▶ _What to work on_: Each entry below should be echoed exactly, with pictures omitted.

________________

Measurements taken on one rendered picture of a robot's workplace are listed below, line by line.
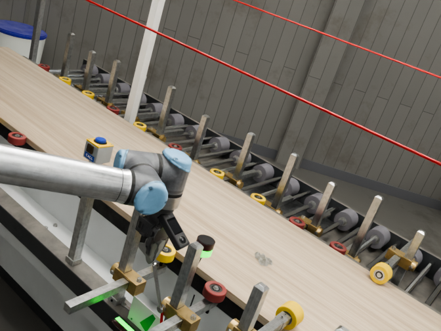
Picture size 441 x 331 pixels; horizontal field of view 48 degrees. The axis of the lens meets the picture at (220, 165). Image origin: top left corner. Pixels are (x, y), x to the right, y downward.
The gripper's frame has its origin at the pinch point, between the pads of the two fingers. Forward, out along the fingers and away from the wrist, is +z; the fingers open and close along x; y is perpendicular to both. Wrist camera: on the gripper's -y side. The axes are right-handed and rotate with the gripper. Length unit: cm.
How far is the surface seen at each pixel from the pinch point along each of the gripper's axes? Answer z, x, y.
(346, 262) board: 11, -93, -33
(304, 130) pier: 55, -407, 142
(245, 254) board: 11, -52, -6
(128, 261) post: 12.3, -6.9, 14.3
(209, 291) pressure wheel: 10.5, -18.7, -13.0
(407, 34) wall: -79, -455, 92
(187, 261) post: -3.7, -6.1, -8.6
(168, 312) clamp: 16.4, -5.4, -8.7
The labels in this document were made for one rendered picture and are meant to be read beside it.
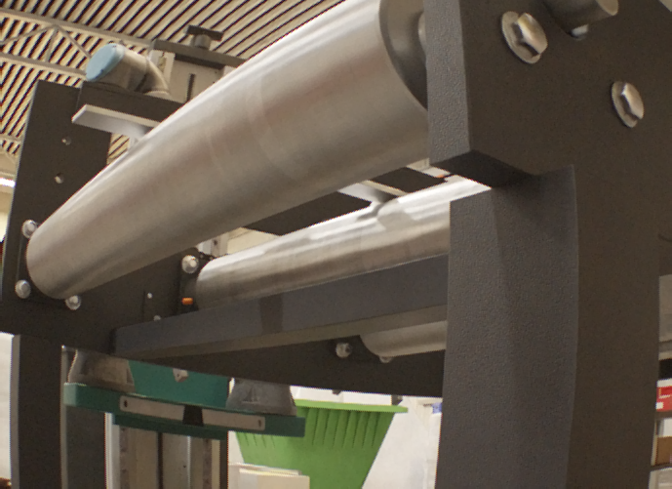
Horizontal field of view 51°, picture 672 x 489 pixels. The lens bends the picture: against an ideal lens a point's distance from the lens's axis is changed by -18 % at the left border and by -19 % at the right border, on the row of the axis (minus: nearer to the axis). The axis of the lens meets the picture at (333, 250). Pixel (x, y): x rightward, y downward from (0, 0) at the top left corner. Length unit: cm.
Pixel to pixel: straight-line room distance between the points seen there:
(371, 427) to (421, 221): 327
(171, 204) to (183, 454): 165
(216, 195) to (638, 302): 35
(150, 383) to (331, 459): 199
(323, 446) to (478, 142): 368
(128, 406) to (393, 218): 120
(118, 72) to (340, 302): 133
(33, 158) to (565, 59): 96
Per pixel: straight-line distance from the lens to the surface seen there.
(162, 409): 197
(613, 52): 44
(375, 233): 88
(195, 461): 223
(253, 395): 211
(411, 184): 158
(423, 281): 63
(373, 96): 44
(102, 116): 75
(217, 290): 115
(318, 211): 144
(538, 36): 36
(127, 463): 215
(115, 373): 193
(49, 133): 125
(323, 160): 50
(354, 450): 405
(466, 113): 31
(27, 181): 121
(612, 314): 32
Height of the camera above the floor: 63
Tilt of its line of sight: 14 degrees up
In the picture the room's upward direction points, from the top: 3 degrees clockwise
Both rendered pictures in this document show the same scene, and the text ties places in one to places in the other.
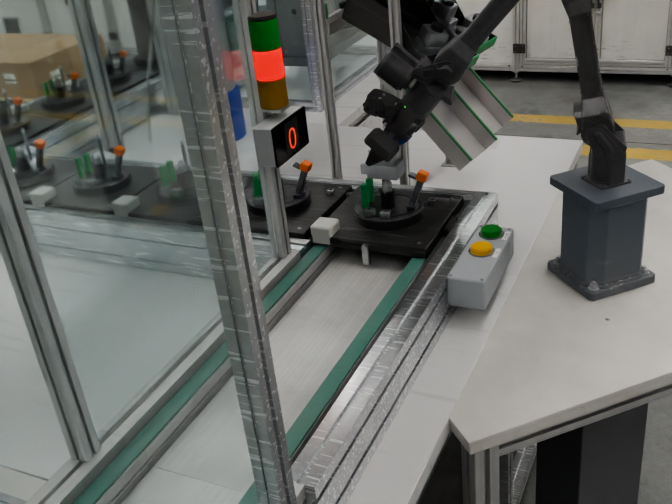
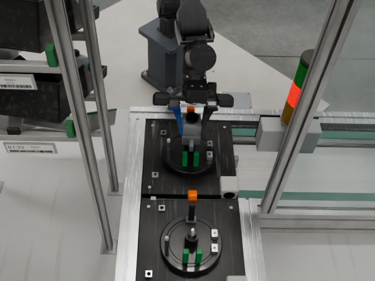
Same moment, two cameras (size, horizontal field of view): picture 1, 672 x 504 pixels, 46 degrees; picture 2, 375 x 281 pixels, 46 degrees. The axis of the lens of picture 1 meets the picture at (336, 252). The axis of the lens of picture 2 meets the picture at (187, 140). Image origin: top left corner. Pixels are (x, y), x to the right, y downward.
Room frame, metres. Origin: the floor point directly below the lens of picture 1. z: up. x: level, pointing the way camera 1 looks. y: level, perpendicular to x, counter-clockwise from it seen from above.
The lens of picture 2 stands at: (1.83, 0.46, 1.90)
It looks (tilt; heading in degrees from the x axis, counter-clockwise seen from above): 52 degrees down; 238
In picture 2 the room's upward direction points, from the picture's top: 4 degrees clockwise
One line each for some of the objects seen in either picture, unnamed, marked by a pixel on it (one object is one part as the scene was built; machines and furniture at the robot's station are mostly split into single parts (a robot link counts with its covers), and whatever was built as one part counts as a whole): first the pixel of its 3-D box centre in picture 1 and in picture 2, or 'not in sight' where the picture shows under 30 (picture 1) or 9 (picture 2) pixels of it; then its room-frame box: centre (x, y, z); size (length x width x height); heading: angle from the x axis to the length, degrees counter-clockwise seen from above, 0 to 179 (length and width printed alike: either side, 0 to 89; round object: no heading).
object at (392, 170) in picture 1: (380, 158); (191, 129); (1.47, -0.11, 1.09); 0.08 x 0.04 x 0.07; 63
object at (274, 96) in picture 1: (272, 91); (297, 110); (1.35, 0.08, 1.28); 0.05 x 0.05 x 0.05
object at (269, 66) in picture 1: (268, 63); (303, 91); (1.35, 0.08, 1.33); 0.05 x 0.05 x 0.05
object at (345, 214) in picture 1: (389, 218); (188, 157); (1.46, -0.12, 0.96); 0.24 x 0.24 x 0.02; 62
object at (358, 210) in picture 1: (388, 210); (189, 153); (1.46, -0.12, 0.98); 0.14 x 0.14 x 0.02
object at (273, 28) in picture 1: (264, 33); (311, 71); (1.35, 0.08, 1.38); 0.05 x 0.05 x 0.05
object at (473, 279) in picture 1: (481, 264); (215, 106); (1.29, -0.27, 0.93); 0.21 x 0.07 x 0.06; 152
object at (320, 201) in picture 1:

________________

▶ _Response to the exercise_:
Measurements taken on one rendered picture of a robot's workplace are listed below, line by line.
Picture size 441 x 331 pixels; horizontal field of view 48 degrees. The axis of the lens meets the picture at (220, 165). Image origin: top left corner. Pixels are (x, y), x to the right, y downward.
The gripper's frame has its origin at the pinch point, between the pads of the two fingers. Forward, out along the fingers and away from the wrist, is +z; the fingers open and close along x; y is perpendicular to both. Wrist camera: on the gripper's -y side. The axes are right-handed and rotate with the gripper. Length unit: cm.
How far is the surface seen at each pixel from the pinch point along each of the gripper's axes? Answer z, x, y.
(346, 262) board: 11, -93, -33
(304, 130) pier: 55, -407, 142
(245, 254) board: 11, -52, -6
(128, 261) post: 12.3, -6.9, 14.3
(209, 291) pressure wheel: 10.5, -18.7, -13.0
(407, 34) wall: -79, -455, 92
(187, 261) post: -3.7, -6.1, -8.6
(168, 312) clamp: 16.4, -5.4, -8.7
The labels in this document were made for one rendered picture and are meant to be read beside it.
Horizontal field of view 51°, picture 672 x 489 pixels. The lens bends the picture: against an ideal lens a point's distance from the lens's axis is changed by -18 % at the left border and by -19 % at the right border, on the row of the axis (minus: nearer to the axis). The axis of the lens meets the picture at (333, 250). Pixel (x, y): x rightward, y downward from (0, 0) at the top left corner. Length unit: cm.
Pixel to pixel: straight-line room distance between the points seen there:
(371, 427) to (421, 221): 327
(171, 204) to (183, 454): 165
(216, 195) to (638, 302): 35
(150, 383) to (331, 459): 199
(323, 446) to (478, 142): 368
(128, 406) to (393, 218): 120
(118, 72) to (340, 302): 133
(33, 158) to (565, 59): 96
Per pixel: straight-line distance from the lens to the surface seen there.
(162, 409): 197
(613, 52): 44
(375, 233): 88
(195, 461): 223
(253, 395): 211
(411, 184): 158
(423, 281): 63
(373, 96): 44
(102, 116): 75
(217, 290): 115
(318, 211): 144
(538, 36): 36
(127, 463): 215
(115, 373): 193
(49, 133): 125
(323, 160): 50
(354, 450): 405
(466, 113): 31
(27, 181): 121
(612, 314): 32
Height of the camera above the floor: 63
Tilt of its line of sight: 14 degrees up
In the picture the room's upward direction points, from the top: 3 degrees clockwise
Both rendered pictures in this document show the same scene, and the text ties places in one to places in the other.
Same moment, two cameras (size, horizontal field of view): picture 1, 672 x 504 pixels, 46 degrees; picture 2, 375 x 281 pixels, 46 degrees. The axis of the lens of picture 1 meets the picture at (336, 252). The axis of the lens of picture 2 meets the picture at (187, 140). Image origin: top left corner. Pixels are (x, y), x to the right, y downward.
Room frame, metres. Origin: the floor point directly below the lens of picture 1. z: up. x: level, pointing the way camera 1 looks. y: level, perpendicular to x, counter-clockwise from it seen from above.
The lens of picture 2 stands at: (1.83, 0.46, 1.90)
It looks (tilt; heading in degrees from the x axis, counter-clockwise seen from above): 52 degrees down; 238
In picture 2 the room's upward direction points, from the picture's top: 4 degrees clockwise
One line each for some of the objects seen in either picture, unnamed, marked by a pixel on it (one object is one part as the scene was built; machines and furniture at the robot's station are mostly split into single parts (a robot link counts with its covers), and whatever was built as one part counts as a whole): first the pixel of its 3-D box centre in picture 1 and in picture 2, or 'not in sight' where the picture shows under 30 (picture 1) or 9 (picture 2) pixels of it; then its room-frame box: centre (x, y, z); size (length x width x height); heading: angle from the x axis to the length, degrees counter-clockwise seen from above, 0 to 179 (length and width printed alike: either side, 0 to 89; round object: no heading).
object at (392, 170) in picture 1: (380, 158); (191, 129); (1.47, -0.11, 1.09); 0.08 x 0.04 x 0.07; 63
object at (274, 96) in picture 1: (272, 91); (297, 110); (1.35, 0.08, 1.28); 0.05 x 0.05 x 0.05
object at (269, 66) in picture 1: (268, 63); (303, 91); (1.35, 0.08, 1.33); 0.05 x 0.05 x 0.05
object at (345, 214) in picture 1: (389, 218); (188, 157); (1.46, -0.12, 0.96); 0.24 x 0.24 x 0.02; 62
object at (358, 210) in picture 1: (388, 210); (189, 153); (1.46, -0.12, 0.98); 0.14 x 0.14 x 0.02
object at (273, 28) in picture 1: (264, 33); (311, 71); (1.35, 0.08, 1.38); 0.05 x 0.05 x 0.05
object at (473, 279) in picture 1: (481, 264); (215, 106); (1.29, -0.27, 0.93); 0.21 x 0.07 x 0.06; 152
object at (320, 201) in picture 1:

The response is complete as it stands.